Effect of Contraceptive Use on Long-Term Career Ambitions for Women

By AbdulRazak Abilagbo and Uchenna Okafor

Despite progress in increasing contraceptive use in developing countries during recent decades, Family Planning uptake has continued to lag in Africa. Economic incentives are one of the most critical factors in increasing the use of contraception among women. (Broeck, 2019).

Deciding if, when, and how to raise a family is closely connected with labour force attachment and career development, determining both what kind of and how much work a woman will be able to do. (Kate Bahn, 2017).

Now enabled with the ability to delay pregnancies and control the number of children they have, family planning ensures that women can maintain continuous career trajectories, without prolonged breaks due to unexpected pregnancies. With greater control over their reproductive health, women can confidently pursue challenging job opportunities, relocate for career advancement, and establish a work-life balance that supports their career ambitions.
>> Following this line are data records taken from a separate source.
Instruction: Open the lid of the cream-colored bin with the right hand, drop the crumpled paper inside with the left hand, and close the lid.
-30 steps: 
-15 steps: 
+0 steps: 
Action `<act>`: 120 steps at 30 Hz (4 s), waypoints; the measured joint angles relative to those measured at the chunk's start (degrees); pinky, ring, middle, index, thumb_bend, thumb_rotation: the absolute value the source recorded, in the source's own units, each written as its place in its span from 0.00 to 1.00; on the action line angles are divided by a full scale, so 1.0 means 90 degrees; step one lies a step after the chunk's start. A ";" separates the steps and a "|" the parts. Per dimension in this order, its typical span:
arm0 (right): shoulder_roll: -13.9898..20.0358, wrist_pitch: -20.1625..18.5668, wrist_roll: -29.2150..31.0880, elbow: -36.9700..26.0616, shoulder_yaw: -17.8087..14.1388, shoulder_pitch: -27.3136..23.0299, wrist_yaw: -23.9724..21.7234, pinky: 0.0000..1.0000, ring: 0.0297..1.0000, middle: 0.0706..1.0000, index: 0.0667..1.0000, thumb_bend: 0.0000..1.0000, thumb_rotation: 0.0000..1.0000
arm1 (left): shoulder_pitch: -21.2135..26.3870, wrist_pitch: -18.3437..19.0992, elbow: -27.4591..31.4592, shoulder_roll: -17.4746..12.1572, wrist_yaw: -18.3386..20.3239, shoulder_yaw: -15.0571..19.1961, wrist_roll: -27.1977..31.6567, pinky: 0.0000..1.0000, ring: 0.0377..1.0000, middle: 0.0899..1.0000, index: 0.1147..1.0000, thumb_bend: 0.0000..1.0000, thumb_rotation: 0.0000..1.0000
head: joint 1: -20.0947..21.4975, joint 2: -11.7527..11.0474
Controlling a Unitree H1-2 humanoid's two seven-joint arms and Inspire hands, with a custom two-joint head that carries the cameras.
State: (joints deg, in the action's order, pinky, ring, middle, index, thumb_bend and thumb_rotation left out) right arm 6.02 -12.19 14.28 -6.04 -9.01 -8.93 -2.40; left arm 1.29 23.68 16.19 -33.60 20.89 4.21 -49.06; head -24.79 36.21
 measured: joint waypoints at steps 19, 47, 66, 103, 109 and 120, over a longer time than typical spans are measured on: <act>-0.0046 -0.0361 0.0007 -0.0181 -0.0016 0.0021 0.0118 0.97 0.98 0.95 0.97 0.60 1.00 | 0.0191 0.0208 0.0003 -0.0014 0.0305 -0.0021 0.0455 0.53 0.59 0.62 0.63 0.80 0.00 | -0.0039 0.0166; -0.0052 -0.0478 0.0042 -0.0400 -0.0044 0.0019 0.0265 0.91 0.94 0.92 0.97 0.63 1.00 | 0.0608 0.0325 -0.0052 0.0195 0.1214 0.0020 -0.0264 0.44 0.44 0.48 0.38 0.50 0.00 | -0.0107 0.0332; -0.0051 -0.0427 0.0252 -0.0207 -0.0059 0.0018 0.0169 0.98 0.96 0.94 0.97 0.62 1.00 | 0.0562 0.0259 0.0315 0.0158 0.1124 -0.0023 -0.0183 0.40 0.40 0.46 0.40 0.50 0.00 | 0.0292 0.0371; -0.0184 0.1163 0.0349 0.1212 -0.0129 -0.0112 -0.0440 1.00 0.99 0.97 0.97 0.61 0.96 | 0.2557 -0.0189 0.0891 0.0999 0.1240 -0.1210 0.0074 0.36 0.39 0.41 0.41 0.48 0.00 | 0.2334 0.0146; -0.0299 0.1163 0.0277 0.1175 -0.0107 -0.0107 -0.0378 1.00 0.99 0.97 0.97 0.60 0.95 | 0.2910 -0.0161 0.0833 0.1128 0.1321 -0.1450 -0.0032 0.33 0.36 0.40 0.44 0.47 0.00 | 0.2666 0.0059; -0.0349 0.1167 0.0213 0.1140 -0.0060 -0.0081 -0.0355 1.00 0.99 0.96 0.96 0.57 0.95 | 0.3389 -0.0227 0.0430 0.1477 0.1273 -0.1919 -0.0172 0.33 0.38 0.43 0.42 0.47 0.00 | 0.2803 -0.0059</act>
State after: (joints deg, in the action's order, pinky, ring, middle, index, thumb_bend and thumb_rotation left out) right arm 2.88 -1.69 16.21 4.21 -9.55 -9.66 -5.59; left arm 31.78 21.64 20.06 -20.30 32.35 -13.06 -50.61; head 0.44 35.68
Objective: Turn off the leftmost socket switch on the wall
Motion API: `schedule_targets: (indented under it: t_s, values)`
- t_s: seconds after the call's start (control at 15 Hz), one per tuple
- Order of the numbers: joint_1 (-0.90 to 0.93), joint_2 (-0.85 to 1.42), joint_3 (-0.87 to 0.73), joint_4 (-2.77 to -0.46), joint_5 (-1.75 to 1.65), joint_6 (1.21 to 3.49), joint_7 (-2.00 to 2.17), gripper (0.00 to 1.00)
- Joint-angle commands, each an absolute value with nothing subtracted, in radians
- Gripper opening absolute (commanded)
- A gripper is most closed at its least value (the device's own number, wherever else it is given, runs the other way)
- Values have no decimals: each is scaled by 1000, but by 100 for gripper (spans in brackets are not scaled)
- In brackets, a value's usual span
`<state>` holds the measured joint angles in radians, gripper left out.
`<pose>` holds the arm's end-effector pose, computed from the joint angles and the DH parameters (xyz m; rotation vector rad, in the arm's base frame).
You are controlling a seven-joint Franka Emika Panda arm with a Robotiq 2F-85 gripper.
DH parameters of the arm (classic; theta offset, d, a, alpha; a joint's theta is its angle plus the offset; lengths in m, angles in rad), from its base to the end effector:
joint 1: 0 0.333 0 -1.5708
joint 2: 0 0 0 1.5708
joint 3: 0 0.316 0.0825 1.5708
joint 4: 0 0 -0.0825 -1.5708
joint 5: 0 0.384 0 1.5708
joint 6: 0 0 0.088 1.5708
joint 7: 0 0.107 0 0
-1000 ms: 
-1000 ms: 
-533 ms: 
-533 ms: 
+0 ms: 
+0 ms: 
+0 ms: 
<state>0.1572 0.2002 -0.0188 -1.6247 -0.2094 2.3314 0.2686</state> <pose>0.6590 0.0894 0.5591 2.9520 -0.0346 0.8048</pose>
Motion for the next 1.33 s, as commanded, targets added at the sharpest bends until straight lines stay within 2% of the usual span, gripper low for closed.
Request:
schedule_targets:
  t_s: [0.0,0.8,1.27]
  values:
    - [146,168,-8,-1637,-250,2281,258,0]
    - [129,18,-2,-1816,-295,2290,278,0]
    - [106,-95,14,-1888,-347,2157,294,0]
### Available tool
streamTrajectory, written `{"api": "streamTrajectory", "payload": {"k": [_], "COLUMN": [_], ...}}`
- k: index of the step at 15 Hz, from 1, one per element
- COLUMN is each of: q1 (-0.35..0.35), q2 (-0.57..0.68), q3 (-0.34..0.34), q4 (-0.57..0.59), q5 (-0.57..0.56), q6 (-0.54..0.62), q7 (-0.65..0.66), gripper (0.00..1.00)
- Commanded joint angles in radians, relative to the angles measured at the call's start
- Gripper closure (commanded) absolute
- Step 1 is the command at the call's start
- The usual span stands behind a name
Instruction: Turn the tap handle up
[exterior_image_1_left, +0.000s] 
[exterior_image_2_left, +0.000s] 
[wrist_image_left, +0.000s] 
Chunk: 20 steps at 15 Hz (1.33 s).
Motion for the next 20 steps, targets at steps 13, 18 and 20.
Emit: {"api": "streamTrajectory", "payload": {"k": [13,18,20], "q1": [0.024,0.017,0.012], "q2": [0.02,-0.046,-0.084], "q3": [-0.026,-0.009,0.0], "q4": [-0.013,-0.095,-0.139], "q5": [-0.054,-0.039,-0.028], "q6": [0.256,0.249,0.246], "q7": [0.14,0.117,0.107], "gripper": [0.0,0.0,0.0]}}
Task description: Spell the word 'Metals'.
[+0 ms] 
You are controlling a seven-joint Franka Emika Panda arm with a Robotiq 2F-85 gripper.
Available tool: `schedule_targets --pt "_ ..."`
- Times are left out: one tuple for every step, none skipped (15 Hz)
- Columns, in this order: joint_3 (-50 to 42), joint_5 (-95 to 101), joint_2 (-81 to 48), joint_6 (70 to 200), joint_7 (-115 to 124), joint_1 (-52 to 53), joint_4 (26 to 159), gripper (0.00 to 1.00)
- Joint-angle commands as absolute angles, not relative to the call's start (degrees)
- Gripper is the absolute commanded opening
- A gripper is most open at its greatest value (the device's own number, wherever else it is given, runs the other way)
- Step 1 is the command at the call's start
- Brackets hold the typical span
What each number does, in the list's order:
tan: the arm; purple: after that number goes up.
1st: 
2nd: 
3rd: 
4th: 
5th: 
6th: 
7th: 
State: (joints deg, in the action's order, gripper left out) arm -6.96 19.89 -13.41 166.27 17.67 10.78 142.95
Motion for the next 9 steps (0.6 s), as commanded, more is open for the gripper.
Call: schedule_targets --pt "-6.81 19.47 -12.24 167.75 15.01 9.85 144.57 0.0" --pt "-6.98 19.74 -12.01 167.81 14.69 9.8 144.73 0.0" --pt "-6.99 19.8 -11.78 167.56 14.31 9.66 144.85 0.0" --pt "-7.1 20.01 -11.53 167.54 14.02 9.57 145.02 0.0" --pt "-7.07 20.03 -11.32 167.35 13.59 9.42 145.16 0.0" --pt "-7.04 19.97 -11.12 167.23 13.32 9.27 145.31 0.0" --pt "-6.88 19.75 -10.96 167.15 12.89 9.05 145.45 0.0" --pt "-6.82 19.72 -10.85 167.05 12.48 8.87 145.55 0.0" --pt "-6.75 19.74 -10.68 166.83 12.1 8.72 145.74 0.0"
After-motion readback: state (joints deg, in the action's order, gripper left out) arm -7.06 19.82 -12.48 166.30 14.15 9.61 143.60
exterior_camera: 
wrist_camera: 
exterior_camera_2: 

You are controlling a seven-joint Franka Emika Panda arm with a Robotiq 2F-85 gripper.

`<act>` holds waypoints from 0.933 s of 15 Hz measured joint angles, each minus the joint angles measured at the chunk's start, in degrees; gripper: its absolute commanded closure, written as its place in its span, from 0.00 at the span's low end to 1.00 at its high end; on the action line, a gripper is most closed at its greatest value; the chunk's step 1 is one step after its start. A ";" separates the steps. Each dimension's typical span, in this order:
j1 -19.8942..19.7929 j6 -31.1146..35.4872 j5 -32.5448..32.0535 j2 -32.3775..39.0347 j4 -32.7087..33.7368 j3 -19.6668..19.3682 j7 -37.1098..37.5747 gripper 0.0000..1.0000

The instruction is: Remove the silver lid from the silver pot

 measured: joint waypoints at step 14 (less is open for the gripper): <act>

When women have the choice and access to engage in Family planning services, they can pursue more opportunities that will lead to higher financial outcomes for themselves and their families.

The Cost of Success for Career Women

Career-focused women are often faced with the dilemma around family aspirations and the opportunity cost of progressing in their chosen fields. This uncertainty has fuelled the anxiety of many women about their long-term career ambitions. According to Fertility Matters at Work, 93% of women said that their careers had been impacted in some way by their struggles to conceive and take care of their children.

Studies have also identified that women are limited in their choice of economic generation activities, such constraints bear major influences on their decision to commit to a career role and the accompanying variables attached to earning. Culturally, there are undesirable stereotypes perpetuated by society, about women engaging in full-time roles that may interfere with their marriages.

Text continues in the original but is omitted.